- _ABOUT THIS TASK_
Leaving the pictures out, print the lines from the first line of the listing through the line containing "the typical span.", exactly as they read, and no others.
------------
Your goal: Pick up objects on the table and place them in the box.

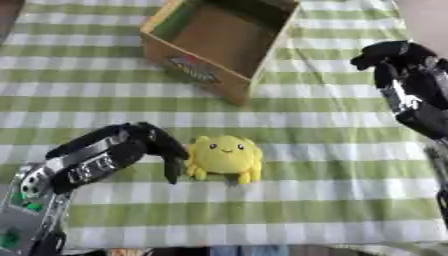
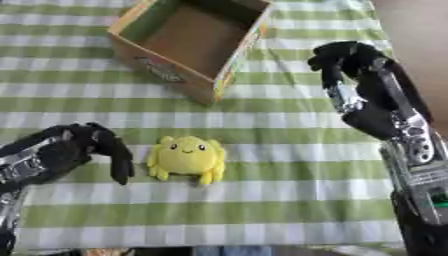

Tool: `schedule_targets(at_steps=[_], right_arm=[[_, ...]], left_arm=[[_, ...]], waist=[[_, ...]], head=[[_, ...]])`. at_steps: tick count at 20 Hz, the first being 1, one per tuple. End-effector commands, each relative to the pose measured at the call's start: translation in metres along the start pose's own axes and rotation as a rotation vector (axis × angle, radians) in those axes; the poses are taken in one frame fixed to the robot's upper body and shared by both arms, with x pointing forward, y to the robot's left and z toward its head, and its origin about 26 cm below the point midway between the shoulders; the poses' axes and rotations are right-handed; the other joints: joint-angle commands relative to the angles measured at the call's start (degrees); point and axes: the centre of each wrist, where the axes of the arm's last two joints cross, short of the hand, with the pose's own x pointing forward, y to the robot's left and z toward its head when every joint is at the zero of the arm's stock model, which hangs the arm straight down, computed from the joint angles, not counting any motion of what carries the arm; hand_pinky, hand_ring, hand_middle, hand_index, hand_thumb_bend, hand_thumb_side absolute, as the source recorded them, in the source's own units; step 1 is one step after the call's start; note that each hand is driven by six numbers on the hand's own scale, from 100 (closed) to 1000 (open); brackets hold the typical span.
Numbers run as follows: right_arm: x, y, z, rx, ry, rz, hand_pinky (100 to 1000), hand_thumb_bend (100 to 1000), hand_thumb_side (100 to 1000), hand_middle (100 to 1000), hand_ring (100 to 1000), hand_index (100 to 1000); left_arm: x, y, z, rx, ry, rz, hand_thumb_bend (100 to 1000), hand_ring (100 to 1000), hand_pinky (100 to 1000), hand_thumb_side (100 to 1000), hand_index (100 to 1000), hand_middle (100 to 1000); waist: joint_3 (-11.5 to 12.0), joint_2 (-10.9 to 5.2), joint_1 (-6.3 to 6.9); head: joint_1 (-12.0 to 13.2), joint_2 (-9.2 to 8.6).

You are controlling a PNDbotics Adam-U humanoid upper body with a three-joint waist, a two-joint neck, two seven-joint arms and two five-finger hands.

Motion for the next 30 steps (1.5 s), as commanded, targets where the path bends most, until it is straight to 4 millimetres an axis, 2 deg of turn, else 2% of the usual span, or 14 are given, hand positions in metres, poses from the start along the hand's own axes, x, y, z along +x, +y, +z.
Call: schedule_targets(at_steps=[1, 7, 16, 17, 18, 25, 29, 30], right_arm=[[0.01, -0.008, -0.004, -0.011, -0.033, 0.048, 769, 100, 536, 561, 721, 754], [0.021, -0.016, -0.007, -0.033, -0.08, 0.091, 774, 100, 529, 572, 734, 758], [0.038, -0.029, -0.011, -0.052, -0.123, 0.15, 776, 100, 525, 575, 735, 762], [0.038, -0.029, -0.011, -0.051, -0.123, 0.151, 776, 100, 585, 575, 734, 762], [0.038, -0.03, -0.011, -0.052, -0.122, 0.153, 776, 100, 525, 575, 734, 762], [0.038, -0.032, -0.01, -0.049, -0.114, 0.155, 774, 100, 525, 572, 730, 762], [0.038, -0.032, -0.01, -0.047, -0.112, 0.153, 774, 100, 525, 571, 729, 761], [0.038, -0.032, -0.009, -0.048, -0.111, 0.153, 773, 100, 525, 571, 729, 761]], left_arm=[[0.012, 0.011, 0.005, -0.015, -0.021, -0.1, 100, 580, 634, 1000, 790, 535], [0.02, 0.021, 0.006, -0.067, -0.028, -0.242, 100, 665, 675, 951, 834, 625], [0.035, 0.034, -0.009, -0.239, -0.016, -0.496, 100, 723, 727, 871, 867, 699], [0.037, 0.035, -0.012, -0.272, -0.014, -0.533, 100, 724, 730, 853, 868, 704], [0.039, 0.036, -0.014, -0.303, -0.015, -0.567, 100, 724, 730, 860, 867, 704], [0.051, 0.044, -0.026, -0.521, -0.041, -0.769, 100, 719, 753, 779, 859, 706], [0.056, 0.047, -0.03, -0.598, -0.017, -0.852, 100, 686, 759, 702, 857, 698], [0.056, 0.048, -0.03, -0.602, -0.008, -0.868, 100, 669, 755, 660, 855, 695]], waist=[[-0.2, -1.22, 0.26], [-1.29, -1.69, 0.6], [-4.47, -2.92, 0.95], [-4.81, -3.05, 1.01], [-5.11, -3.16, 1.05], [-6.64, -3.81, 1.3], [-7.0, -3.98, 1.37], [-7.04, -4.0, 1.38]], head=[[-0.01, 0.26], [0.18, 0.57], [0.63, 0.81], [0.58, 0.81], [0.52, 0.81], [0.34, 0.67], [0.02, 0.32], [-0.08, 0.23]])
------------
- _RESPONSE_
Your goal: Pick up objects on the table and place them in the box.


Tool: `schedule_targets(at_steps=[_], right_arm=[[_, ...]], left_arm=[[_, ...]], waist=[[_, ...]], head=[[_, ...]])`. at_steps: tick count at 20 Hz, the first being 1, one per tuple. End-effector commands, each relative to the pose measured at the call's start: translation in metres along the start pose's own axes and rotation as a rotation vector (axis × angle, radians) in those axes; the poses are taken in one frame fixed to the robot's upper body and shared by both arms, with x pointing forward, y to the robot's left and z toward its head, and its origin about 26 cm below the point midway between the shoulders; the poses' axes and rotations are right-handed; the other joints: joint-angle commands relative to the angles measured at the call's start (degrees); point and axes: the centre of each wrist, where the axes of the arm's last two joints cross, short of the hand, with the pose's own x pointing forward, y to the robot's left and z toward its head when every joint is at the zero of the arm's stock model, which hangs the arm straight down, computed from the joint angles, not counting any motion of what carries the arm; hand_pinky, hand_ring, hand_middle, hand_index, hand_thumb_bend, hand_thumb_side absolute, as the source recorded them, in the source's own units; step 1 is one step after the call's start; note that each hand is driven by six numbers on the hand's own scale, from 100 (closed) to 1000 (open); brackets hold the typical span.

The output is complete as shown.